Can an Data Warehouse include a Data lake? - data-modeling

I want to understand data warehouse and data lake more in detail.
It seems to me there is different information to the topic. Inmon defines a data warehouse as
a subject-oriented, integrated, time-variant and non-volatile collection of data in support of management's decision making process
Now I understand that this is just a form of architecture and does not imply any technology. Which means that the underlying data can be any structure that could also be an S3 object storage. Moreover Waas et al. in On-Demand ELT Architecture for Right-Time BI: Extending the Vision proposed a data warehouse with a ELT process of integrating data.
When it comes to data lakes I found the following definition
scalable storage repository that holds a vast amount of raw data in its native format ("as is") until it is needed plus processing systems (engine) that can ingest data without compromising the data structure
taken from Data lake governance.
Now can a data warehouse be a more strict data lake? There has been an argument that a data warehouse must use ETL but according to Inmon the definiten does not include any restriction on data transformation? If data integration can be ELT and the there the transformation is agile e.g. it can be easily extended. A data warehouse looks very much like a data lake.
are my assumption correct or am looking at this from a skewed angle.

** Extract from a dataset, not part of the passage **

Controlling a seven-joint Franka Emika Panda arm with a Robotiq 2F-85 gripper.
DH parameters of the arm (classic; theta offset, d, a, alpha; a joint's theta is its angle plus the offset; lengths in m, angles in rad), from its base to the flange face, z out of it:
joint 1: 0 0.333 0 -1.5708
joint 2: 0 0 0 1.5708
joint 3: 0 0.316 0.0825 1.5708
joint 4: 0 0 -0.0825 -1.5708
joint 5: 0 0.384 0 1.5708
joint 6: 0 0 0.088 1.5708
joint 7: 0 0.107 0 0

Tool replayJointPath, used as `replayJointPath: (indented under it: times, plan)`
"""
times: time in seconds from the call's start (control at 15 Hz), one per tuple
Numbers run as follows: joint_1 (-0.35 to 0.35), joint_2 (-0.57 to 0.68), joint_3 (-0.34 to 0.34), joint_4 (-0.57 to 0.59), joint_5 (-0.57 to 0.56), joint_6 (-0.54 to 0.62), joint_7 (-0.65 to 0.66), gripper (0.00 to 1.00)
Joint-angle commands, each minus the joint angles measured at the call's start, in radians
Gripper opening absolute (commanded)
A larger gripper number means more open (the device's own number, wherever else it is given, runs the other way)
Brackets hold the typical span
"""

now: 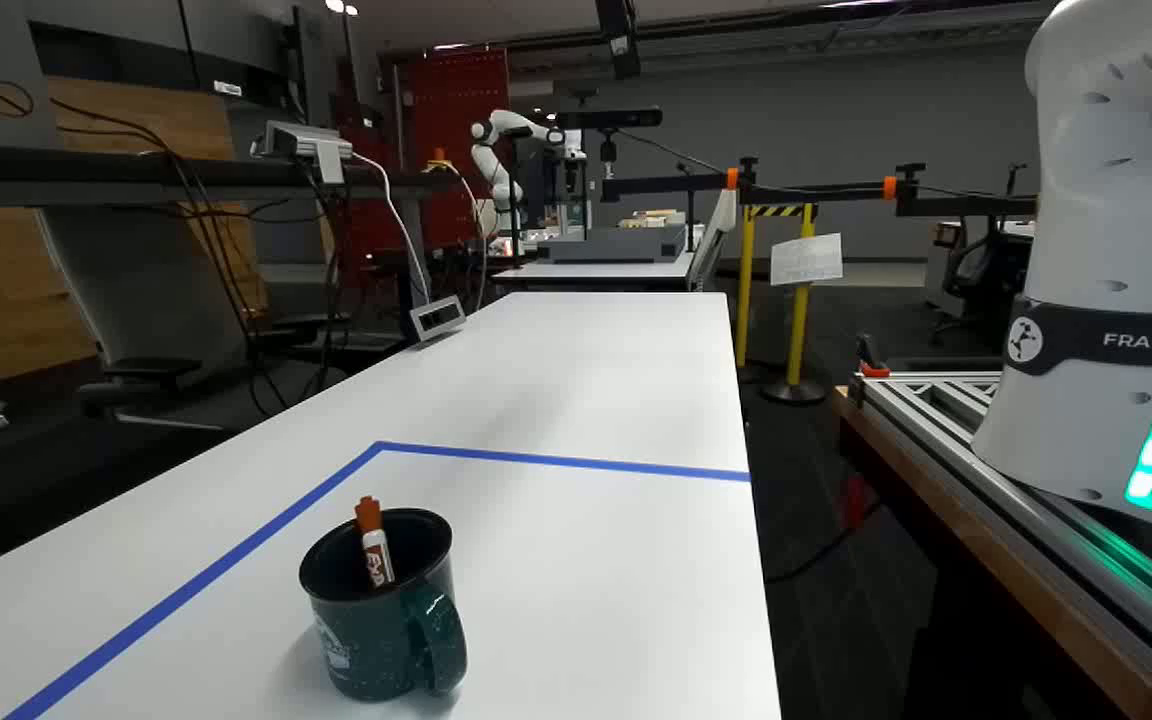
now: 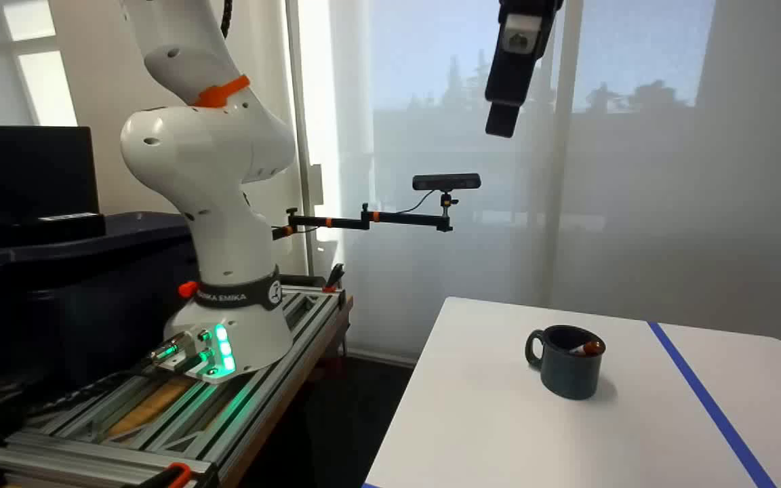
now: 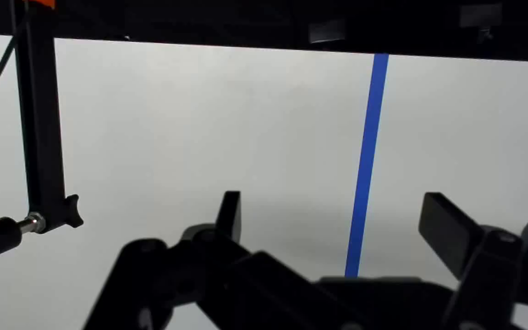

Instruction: Take the marker out of the cup

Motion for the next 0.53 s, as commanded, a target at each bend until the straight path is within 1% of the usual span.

A Data Warehouse and a Data Lake are independent systems that serve different purposes, can/should be complementary, and both are part of a larger data architecture. A data lake, as a concept, can be just another data source for dimensional models on a data warehouse (although the technological implementation of data lakes enables direct querying over the raw data).
You can think of a Data Lake as a "landing zone" where several systems dump data in a "complex/raw format", e.g. MP3 files from customer support calls, gzipped logs from web servers. It's meant to sit there for historical purposes and for further processing into a format that can be easily analyzed/reported over, e.g. text extraction from MP3 files.
A Data Warehouse also aggregates data from different systems, but the data is modeled into a format appropriate for reporting (like a dimensional model), its model reflects the business/domain's processes and transactions, and is usually highly curated.
Imagine the case: if you log visits to your online store using web server logs, you could keep the gzipped logs (the "transaction data") in a data lake and then process the data into a dimensional model (like this) which will be the "copy of transaction data specifically structured for query and analysis", so business users can easily explore it in Excel or some other reporting tool.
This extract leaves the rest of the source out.